A Koumassi, le nombre de balayeurs concerné est de 300 personnes. Le gouvernement a consenti à payer seulement 78 personnes sur les 300. Ce qui provoque la colère des balayeurs qui avaient investi, tôt dans la matinée, les alentours de la primature. A Treichville, 52 sur les 182 devraient être payés.


« On nous a gazés »

« Nous sommes sur pied depuis hier. On nous a dit que le gouvernement a débloqué l'argent nécessaire et que nous devrions être payés à la mairie d'Adjamé. Mais nous sommes restés toute la nuit à Adjamé et ce matin nous avons décidé de marcher sur la Primature mais ils nous ont gazés ». Un manifestant.


Source : AFRICAN LIBERTY

Commentaires

Des promesses non tenues à l'endroit des femmes qui balayent, le père céleste nous dit : si vous êtes fidèles dans les petites choses ,je vous confierez les grandes (choses) ! Dans les petites choses ,ce pouvoir est infidèle que peut-il nous offrir de grands ? Rien,rien,rien,............................................zéro pointé !

Écrit par : Léopold | mercredi, 23 novembre 2011

ADO est désespérément fauché.
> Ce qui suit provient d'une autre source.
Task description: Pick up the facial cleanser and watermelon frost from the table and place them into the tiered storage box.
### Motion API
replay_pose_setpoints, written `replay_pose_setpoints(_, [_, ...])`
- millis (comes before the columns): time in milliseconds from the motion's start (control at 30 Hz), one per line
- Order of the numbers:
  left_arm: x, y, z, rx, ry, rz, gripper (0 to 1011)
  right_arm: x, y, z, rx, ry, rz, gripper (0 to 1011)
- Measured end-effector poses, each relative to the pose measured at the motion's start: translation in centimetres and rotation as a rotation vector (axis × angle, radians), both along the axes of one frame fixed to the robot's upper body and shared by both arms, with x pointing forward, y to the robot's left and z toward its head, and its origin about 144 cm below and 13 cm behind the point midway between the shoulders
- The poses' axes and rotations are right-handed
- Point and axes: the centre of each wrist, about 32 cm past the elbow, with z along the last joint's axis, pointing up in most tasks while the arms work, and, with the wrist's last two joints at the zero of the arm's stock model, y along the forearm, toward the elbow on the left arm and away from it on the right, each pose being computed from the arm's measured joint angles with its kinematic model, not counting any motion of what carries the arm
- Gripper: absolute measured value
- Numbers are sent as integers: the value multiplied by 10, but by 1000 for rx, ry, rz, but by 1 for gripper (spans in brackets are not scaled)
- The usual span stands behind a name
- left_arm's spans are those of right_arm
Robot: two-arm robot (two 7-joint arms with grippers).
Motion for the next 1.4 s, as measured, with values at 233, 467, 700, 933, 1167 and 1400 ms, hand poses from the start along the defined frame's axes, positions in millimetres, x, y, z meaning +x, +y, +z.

Il ne sait pas comment tenir sa foule de promesses électorales.

Universités fermées pour un an, soient deux années blanches de suite, fermeture de tous les concours de la Fonction Publique, licenciements à tour de bras, chômage exacerbé, insécurité totale, cherté aggravée de la vie, injustice et exactions de toutes sortes, règne de la haine et de la vengeance: voici en quelques mots résumée la réalité du pouvoir OUATTARA!

DIEU ait pitié de la Côte d'Ivoire!

Écrit par : Dindé | mercredi, 23 novembre 2011

Vraiment, mon frère LEOPOLD, un grand YAKO à ma Côte d'Ivoire et à tous les Ivoiriens!

Écrit par : Dindé | mercredi, 23 novembre 2011

En tout cas, avec encore la monnaie (le franc CFA) qui va être dévaluée, début janvier 2012, la liste n'est pas limitative... ......................côte-d'ivoire yako !

Écrit par : Léopold | mercredi, 23 novembre 2011

Ces BALAYEUSES de rues sont tout de meme très COURAGEUSES vu les brimades et les sanctions qui pleuvent contre elles par le POUVOIR. Je ne comprends meme pas comment on peut employer du personnel sans les rénumérer et trouver ça tout à fait juste et normal à la fois.Mais bon,il est vrai que dans la NOUVELLE COTE d'IVOIRE,tout se fait!du jamais vu ailleurs dans aucun pays au monde,faut le souligner. Tant que ce GOUVERNEMENT ne sera pas SANCTIONNE par le PEUPLE, il continuera malheuresement à se foutre des gens comme il l'a toujours fait sans état d'ame.Le role de la MINISTRE,Anne OULOTO?réprimer les manifestations pacifiques de ces employées.En ce qui concerne le salaire,les promesses ne seront pas tenues,comme d'habitude.Aujourd'hui les balayeuses,demain au tour de qui à cette allure folle?il FAUT PARALYSER tout le PAYS pour espérer se faire entendre,dialoguer ne sert à rien,il ne comprenne que le language de la force et de la violence!que tous les fonctionnaires fassent une GREVE ILLIMITTEE,ils obtiendront peut-etre GAIN de CAUSE,pas SURS!

Écrit par : RitaFlower | mercredi, 23 novembre 2011

Tous ce qu'ils font n'est que de façade. Des écrans de fumés. TCI zéro,
balayage des rues zéro, FRCI zéro rien que de l’insécurité. Destruction de biens des pauvres zéro. Pluie de milliards zéro on passe nos temps à mendier. Comme quoi rien que du vent.

Écrit par : jack | mercredi, 23 novembre 2011

UN BONUS SUR LE SUJET.


ARRIERES DE SALAIRES : DES CENTAINES DE BALAYEUSES MANIFESTENT A ABIDJAN

Nouveau Courrier.info

Par La rédaction le 23/11/11 à 7:45


Des centaines de balayeuses ont marché ce mercredi sur le boulevard Valéry Giscard d'Estaing pour exiger six mois de salaires, estimé à 360 000 FCFA, dont le gouvernement n'a payé que 60 000 FCFA, soit un mois. Le mouvement des balayeuses a provoqué un embouteillage monstre entre Prima Center et le grand carrefour de Koumassi, obligeant les automobilistes à des détours, selon des témoins. Ces balayeuses avaient été recrutées au lendemain de la guerre postélectorale dans l'informel par des employeurs très proches du pouvoir Ouattara.

Écrit par : Dindé | mercredi, 23 novembre 2011

c'est ça la solution d'ADO , même les simples balayeuses pas de salaires pour elles: TRAVAILLEZ SANS SALAIRE. Pourtant il plane dans les airs chaque semaine. Où on va?